START Given information
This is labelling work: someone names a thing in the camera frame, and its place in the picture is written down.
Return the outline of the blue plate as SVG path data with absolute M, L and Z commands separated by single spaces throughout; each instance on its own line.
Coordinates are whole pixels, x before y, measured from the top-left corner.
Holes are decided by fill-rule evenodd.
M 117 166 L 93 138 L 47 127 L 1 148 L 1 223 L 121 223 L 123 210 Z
END Given information
§ **Task to complete**: Nothing but the lines from the first line of the listing above through the line holding "Return the outline" should be reproduced, and each must match exactly.

§ **Solution below**:
This is labelling work: someone names a thing in the camera frame, and its place in the picture is written down.
Return the outline of the blue plate as SVG path data with absolute M, L and Z commands separated by single spaces throughout; each instance on its own line.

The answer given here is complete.